======== Provided material ========

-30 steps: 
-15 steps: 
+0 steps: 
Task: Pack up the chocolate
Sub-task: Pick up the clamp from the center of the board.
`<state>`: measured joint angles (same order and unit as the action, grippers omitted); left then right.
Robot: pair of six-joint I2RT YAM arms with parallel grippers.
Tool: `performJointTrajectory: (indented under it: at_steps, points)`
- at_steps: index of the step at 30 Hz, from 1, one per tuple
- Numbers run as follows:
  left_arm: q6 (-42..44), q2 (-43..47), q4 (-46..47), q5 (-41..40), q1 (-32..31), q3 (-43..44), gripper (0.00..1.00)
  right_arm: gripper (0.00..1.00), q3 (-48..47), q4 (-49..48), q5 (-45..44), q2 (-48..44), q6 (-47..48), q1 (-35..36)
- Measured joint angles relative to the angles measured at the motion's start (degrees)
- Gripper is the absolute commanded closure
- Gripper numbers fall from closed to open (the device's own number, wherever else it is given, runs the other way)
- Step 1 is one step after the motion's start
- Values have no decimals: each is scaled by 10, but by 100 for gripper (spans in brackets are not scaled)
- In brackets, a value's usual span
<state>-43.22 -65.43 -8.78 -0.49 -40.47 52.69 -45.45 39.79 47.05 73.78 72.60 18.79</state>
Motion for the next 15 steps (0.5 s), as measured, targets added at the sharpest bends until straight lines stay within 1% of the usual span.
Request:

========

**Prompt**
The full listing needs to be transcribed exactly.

**Task result**
-30 steps: 
-15 steps: 
+0 steps: 
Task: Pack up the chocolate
Sub-task: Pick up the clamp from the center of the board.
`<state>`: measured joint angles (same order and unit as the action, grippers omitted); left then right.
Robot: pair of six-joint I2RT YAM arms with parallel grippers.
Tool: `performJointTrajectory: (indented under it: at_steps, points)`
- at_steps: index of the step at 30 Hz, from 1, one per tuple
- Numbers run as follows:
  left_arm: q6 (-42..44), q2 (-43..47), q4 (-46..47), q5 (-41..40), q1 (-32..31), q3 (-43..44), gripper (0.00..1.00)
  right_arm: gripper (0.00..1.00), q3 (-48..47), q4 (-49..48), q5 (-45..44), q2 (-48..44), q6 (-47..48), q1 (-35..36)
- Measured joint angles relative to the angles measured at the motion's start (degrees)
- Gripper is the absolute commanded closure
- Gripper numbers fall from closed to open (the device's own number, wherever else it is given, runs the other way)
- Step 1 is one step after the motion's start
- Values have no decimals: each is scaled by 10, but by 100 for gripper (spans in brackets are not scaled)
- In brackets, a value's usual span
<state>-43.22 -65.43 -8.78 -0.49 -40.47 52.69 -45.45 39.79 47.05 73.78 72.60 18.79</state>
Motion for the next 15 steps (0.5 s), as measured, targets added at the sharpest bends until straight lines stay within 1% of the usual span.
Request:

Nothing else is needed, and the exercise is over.